Metadata-Version: 2.1
Name: yaaf
Version: 1.0.3
Summary: YAAF: Yet Another Agents Framework
Home-page: http://github.com/jmribeiro/yaaf
Author: João Ribeiro
Author-email: joao.g.ribeiro@tecnico.ulisboa.pt
License: Apache 2.0
Keywords: Autonomous Agents,Reinforcement Learning,Deep Learning
Platform: UNKNOWN
Classifier: Programming Language :: Python :: 3
Description-Content-Type: text/markdown
Requires-Dist: numpy
Requires-Dist: matplotlib
Requires-Dist: gym
Requires-Dist: torch
Requires-Dist: torchvision
Requires-Dist: tensorflow
Requires-Dist: sklearn
Requires-Dist: pyyaml
Requires-Dist: pyparsing
Requires-Dist: tqdm

# Yet Another Agents Framework

_An RL research-oriented framework for agent prototyping and evaluation_

- [Introduction](#introduction)
- [Installation](#installation)
- [Examples](#examples)
    - [DQN for Space Invaders](#1---space-invaders-dqn)
    - [DQN for Cart Pole](#2---cartpole-dqn)
    - [A3C (on GPU) for Space Invaders](#3---asynchronous-advantage-actor-critic-on-gpu)
    - [DQN from scratch for CartPole](#4---cartpole-dqn-from-scratch)
- [Citing](#citing-the-project)
- [Roadmap](#roadmap)
- [Contributing](#contributing)
- [Acknowledgments](#acknowledgments)

## Introduction

YAAF is a reinforcement learning, research-oriented framework designed for quick agent prototyping and evaluation.

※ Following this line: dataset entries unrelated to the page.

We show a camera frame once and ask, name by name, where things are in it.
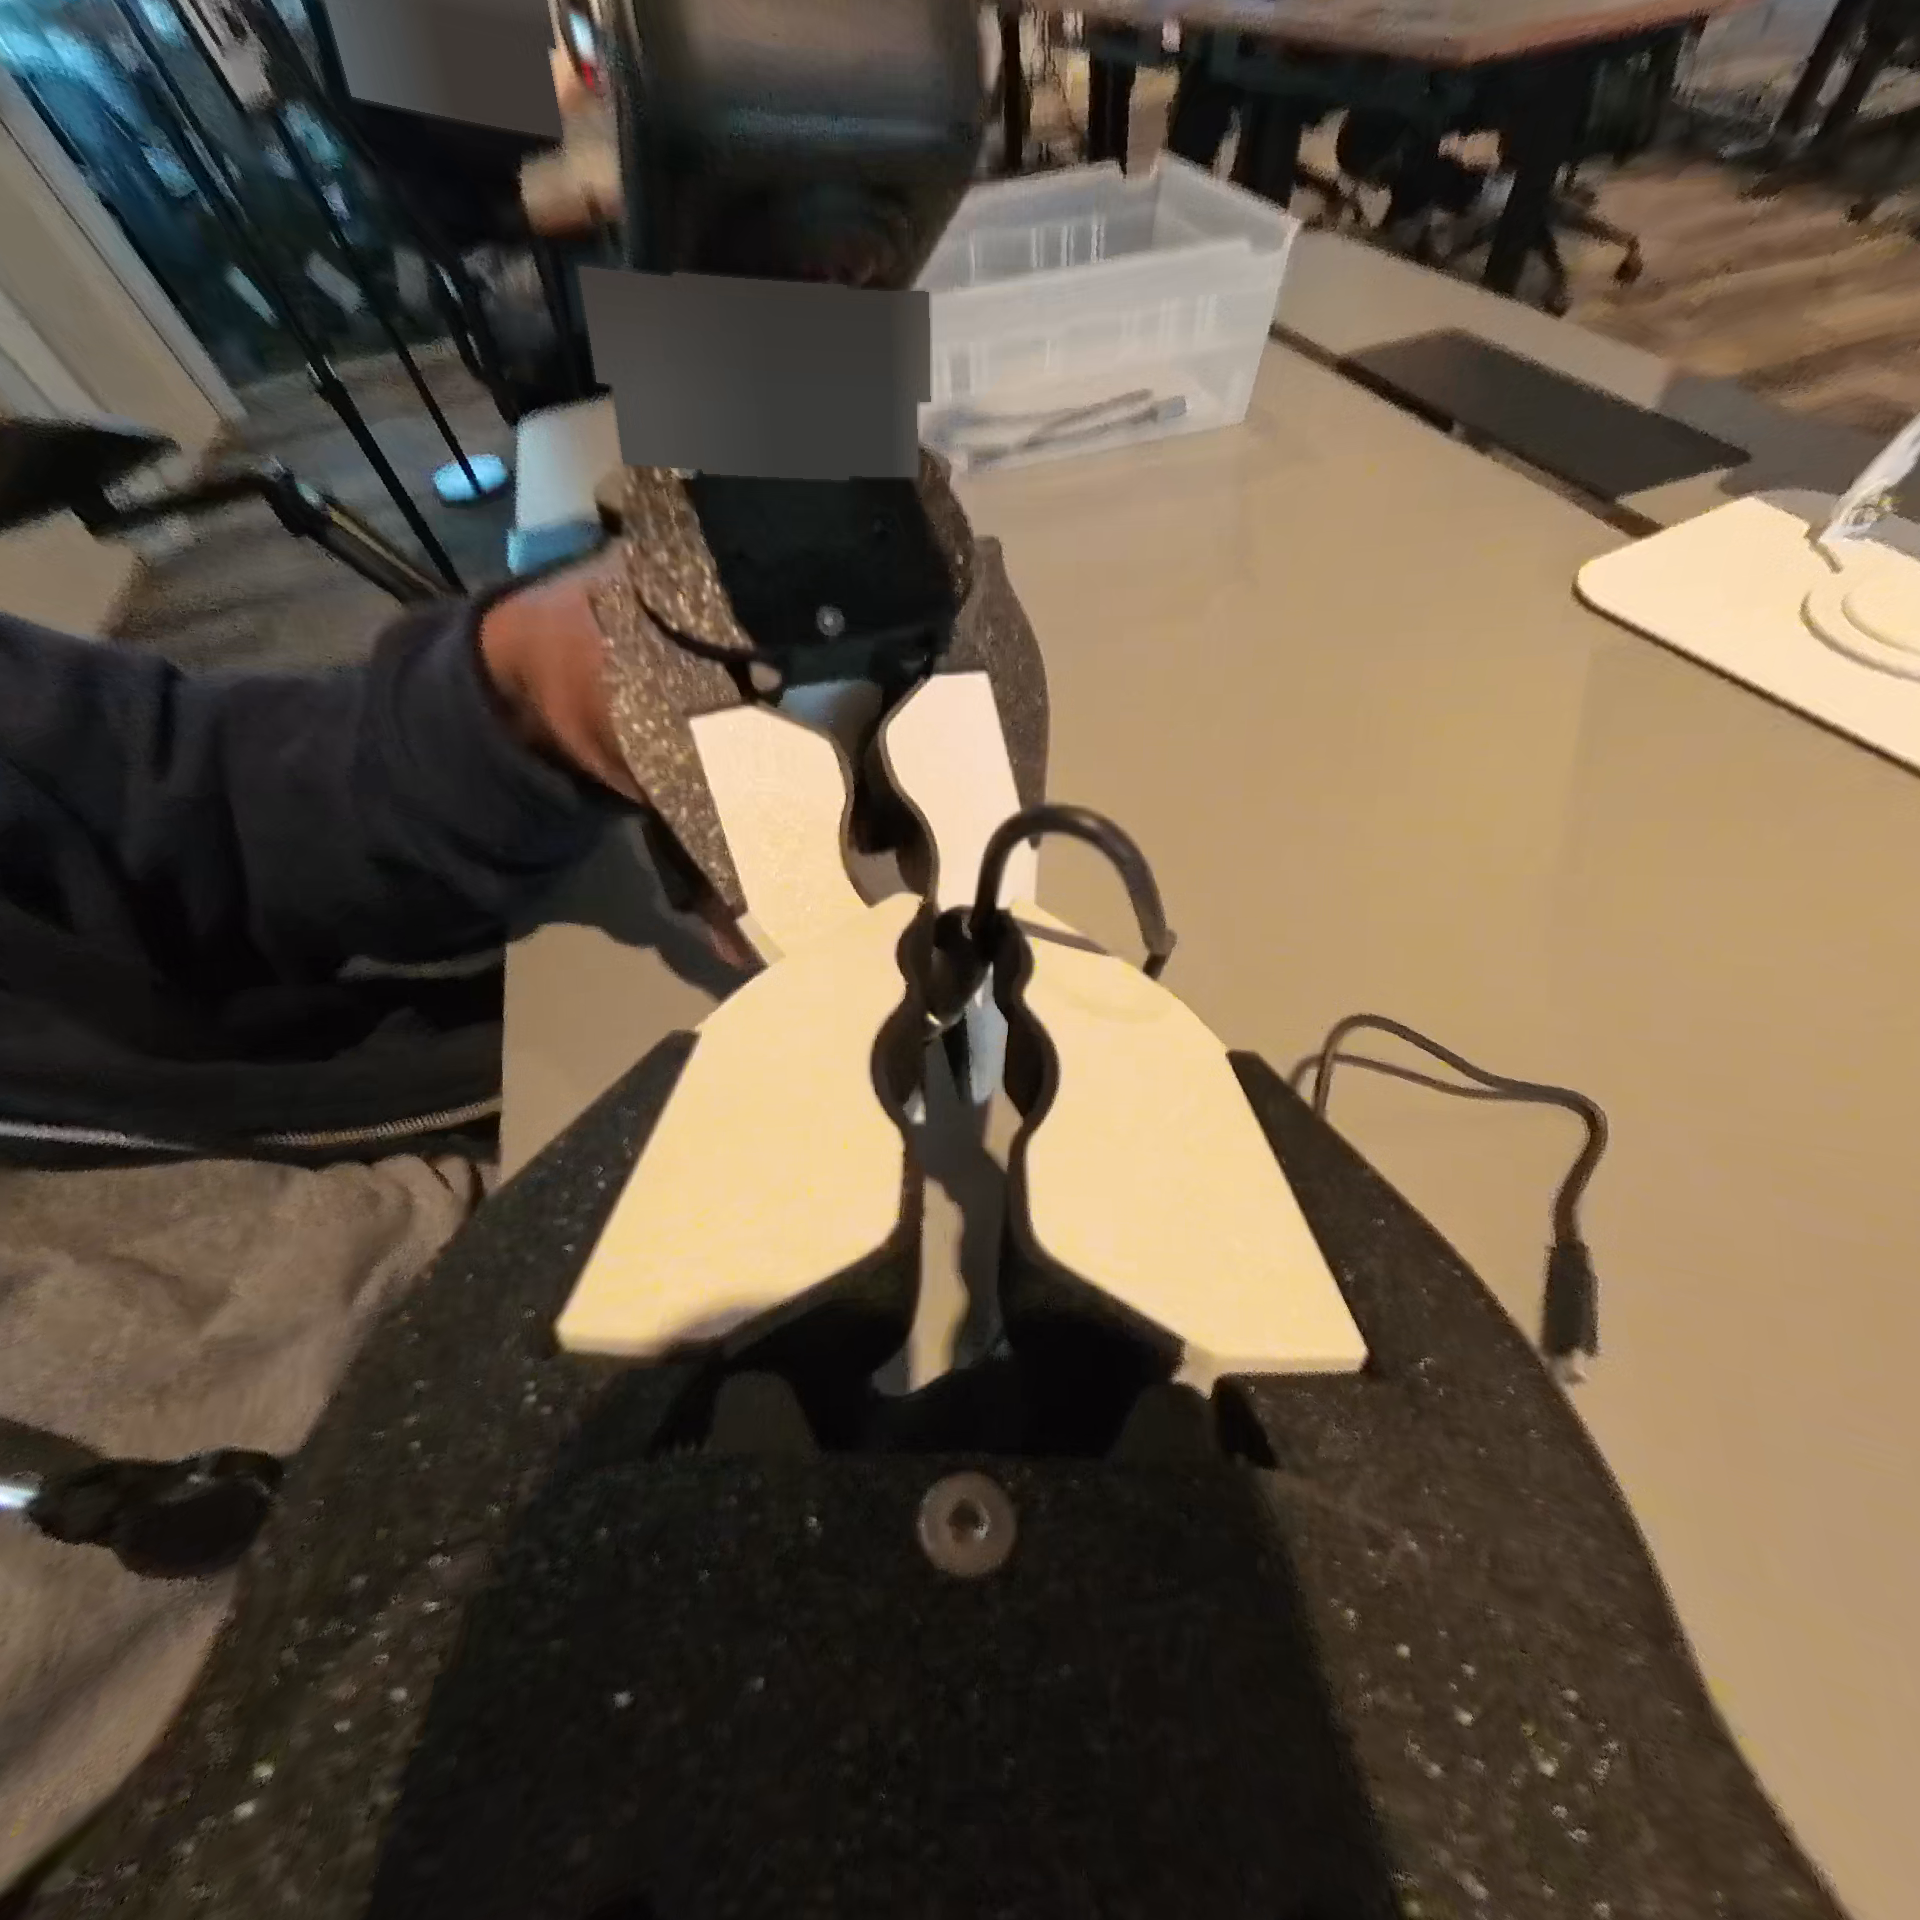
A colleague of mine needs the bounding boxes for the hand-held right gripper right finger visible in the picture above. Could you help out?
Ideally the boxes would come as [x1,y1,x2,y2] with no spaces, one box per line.
[998,901,1371,1464]

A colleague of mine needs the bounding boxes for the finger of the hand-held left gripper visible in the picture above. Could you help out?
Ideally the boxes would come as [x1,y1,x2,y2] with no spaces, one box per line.
[883,671,1043,906]
[687,705,907,966]

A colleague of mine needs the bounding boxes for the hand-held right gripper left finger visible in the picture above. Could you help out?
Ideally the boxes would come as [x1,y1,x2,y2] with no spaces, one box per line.
[557,898,933,1448]

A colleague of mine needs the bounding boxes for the clear plastic bin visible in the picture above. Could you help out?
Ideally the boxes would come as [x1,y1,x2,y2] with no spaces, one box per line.
[916,149,1300,476]

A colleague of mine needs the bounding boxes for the black-plug usb cable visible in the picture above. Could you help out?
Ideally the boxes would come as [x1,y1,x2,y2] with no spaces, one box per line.
[921,806,1613,1385]

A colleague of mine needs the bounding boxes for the person's left forearm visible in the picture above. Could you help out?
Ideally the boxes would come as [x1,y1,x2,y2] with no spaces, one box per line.
[0,592,604,976]

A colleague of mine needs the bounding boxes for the person's torso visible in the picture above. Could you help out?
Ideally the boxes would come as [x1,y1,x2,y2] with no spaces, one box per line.
[0,901,504,1905]

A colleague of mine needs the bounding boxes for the black desk mat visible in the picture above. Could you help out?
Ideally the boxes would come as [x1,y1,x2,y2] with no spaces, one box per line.
[1334,328,1753,506]

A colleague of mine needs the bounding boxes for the black chair armrest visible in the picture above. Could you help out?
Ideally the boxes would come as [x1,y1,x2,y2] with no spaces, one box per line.
[0,418,451,606]

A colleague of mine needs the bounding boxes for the white document stand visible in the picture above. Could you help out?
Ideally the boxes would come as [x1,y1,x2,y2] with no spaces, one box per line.
[1574,411,1920,774]

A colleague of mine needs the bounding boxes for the brown office desk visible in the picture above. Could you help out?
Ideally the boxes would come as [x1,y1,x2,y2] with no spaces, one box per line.
[1050,0,1761,308]

At its core, YAAF follows the assumptions that:
- Agents execute actions upon the environment (which yields observations and rewards in return)
- Environments follow the interface from [OpenAI Gym](https://github.com/openai/gym/blob/master/gym/core.py)
- Agents follow a clear [agent interface](yaaf/agents/Agent.py)
- Any deep learning framework can be used for deep rl agents (even though it comes packed with [PyTorch tools](yaaf/models))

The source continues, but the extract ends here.